Он хотел научить этому других чаек и однажды обратился к ним с речью: „Мы живем, чтобы познавать, открывать новое, быть свободными! Дайте мне возможность, позвольте мне показать вам, чему я научился“. Но Стая не поняла его и отвергла его стремление к познанию и свободе. И тогда чайка по имени Джонатан Ливингстон приняла решение покинуть Стаю и начать прокладывать собственный путь. И вот однажды его позвали в новую дорогу: „Ты можешь подняться выше, Джонатан, потому что ты учился. Ты окончил одну школу, теперь настало время начать другую“. Эти слова сверкали перед ним всю его жизнь, поэтому он понял, понял мгновенно. Они правы. Он может летать выше, и он полетел с ними».[2]
Композитор, глядя на чаек, танцующих по волнам на расстоянии ста метров от берега, вдруг ощутил себя ящерицей, с которой спадает кожа. Страх, изумление, трепет, теплота, сменяющаяся ознобом — чувства, которые он испытал в считанные секунды. Он вскочил, не зная что делать. На пляж он пришел совсем недавно и уходить было неразумно. Но наш герой понял, что находиться в неподвижном состоянии он долго не сможет, купание также не принесет успокоения. Только быстрое движение может сейчас послужить лекарством. Он быстро оделся и побежал вдоль берега. «Вот оно, вот оно», — пульсировало в висках.
Добежав до своего номера, Композитор извлек из чемодана бумагу, авторучку и начал судорожно писать. Последние четыре дня он не ходил на пляж. Работа была сделана за три дня, четвертый целиком ушел на переписывание готового набело. Мысли были ясными, он никогда доселе и очень редко впоследствии ощущал подобное единение с природой и желание выплеснуть из себя энергию. Было ли это по Фрейду?
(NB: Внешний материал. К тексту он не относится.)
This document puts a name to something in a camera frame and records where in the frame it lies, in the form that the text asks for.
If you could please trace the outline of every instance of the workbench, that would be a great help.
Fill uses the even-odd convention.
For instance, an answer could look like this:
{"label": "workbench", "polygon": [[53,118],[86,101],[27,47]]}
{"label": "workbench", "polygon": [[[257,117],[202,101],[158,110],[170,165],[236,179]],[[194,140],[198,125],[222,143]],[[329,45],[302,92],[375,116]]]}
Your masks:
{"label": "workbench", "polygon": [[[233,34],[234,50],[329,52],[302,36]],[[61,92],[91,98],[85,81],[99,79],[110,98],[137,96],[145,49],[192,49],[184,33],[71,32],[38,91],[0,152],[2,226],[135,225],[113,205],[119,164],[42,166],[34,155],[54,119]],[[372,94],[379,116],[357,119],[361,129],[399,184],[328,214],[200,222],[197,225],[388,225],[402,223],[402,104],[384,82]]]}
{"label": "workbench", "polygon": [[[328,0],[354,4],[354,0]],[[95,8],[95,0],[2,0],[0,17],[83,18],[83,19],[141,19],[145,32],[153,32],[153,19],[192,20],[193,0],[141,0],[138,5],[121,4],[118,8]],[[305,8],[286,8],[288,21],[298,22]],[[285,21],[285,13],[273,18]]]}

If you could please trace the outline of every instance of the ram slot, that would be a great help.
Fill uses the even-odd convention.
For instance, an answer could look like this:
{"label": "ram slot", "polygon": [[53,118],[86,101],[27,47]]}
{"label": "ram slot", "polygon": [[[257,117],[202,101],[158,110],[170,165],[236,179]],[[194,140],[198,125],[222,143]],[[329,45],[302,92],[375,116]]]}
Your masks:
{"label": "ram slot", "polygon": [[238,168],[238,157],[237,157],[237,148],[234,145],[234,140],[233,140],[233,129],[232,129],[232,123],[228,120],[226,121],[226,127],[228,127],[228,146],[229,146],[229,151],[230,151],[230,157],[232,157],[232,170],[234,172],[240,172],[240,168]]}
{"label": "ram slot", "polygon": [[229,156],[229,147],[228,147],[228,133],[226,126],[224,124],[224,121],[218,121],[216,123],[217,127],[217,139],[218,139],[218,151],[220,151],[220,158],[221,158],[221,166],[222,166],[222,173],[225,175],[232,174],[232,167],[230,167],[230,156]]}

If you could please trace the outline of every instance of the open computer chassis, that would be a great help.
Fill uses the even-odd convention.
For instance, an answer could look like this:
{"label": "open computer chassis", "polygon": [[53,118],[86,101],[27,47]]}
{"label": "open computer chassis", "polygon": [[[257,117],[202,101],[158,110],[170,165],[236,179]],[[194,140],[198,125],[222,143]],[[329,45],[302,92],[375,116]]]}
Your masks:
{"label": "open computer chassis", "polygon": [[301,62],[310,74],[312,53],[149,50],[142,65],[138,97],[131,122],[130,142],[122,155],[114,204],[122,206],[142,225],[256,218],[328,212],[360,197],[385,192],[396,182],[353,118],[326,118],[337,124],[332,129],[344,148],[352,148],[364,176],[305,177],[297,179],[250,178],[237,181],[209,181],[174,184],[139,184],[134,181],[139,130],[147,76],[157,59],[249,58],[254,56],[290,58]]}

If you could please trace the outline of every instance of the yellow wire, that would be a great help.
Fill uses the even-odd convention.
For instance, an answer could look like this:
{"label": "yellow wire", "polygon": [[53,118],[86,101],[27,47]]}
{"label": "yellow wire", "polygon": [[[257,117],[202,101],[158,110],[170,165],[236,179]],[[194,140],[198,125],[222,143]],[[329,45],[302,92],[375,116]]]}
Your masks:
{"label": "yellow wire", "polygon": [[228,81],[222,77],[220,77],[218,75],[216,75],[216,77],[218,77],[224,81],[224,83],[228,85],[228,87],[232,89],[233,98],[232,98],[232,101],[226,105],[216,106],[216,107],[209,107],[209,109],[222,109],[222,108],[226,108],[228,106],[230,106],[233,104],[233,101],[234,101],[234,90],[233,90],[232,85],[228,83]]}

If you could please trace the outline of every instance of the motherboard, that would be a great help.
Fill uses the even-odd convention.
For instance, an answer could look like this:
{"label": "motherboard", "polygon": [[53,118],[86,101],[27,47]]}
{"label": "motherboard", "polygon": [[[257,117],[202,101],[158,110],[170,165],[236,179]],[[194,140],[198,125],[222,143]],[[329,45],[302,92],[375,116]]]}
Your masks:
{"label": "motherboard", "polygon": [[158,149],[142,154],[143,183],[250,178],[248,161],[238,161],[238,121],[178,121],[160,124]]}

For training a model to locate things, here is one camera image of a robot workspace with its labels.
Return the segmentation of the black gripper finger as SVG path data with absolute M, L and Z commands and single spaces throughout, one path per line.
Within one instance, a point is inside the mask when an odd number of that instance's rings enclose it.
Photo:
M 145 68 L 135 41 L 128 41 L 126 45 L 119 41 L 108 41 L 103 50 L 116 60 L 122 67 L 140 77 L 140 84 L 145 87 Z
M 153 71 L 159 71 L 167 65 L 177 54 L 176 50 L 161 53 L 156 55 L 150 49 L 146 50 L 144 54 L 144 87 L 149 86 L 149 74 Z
Вернувшись домой, он торжественно извлек из чемодана текст и приказал жене напечатать. Та не увидела в этом большого смысла, но молча повиновалась.
— А что ты с этим собираешься делать? — осторожно спросила она.
— Направлю. — Композитор перечислил адреса, на которые возлагал особые надежды.
— Ничего не выйдет.
— Выйдет!
Он показал родителям, но не получил моральной поддержки. Композитор начал в одиночку пробивать стену — посылал тексты в адреса массовых журналов и с замиранием сердца ждал ответа. Через семь-восемь месяцев приходила отписка в несколько строк.
Это была его тайная жизнь, реальная же продолжалась своим чередом. Сколь естественным для Композитора было вступление в партию, столь же логичным был выход из нее. Он сделал это громко, произнеся антикоммунистическую речь на собрании в присутствии вышестоящего партийного начальства. Голос против обыкновения дрожал. Сказал в числе прочего про репрессированного деда — отца матери. Примеру последовали другие. Ему угрожало увольнение, но директор не решился на столь вызывающие действия. Повышения же больше не давал.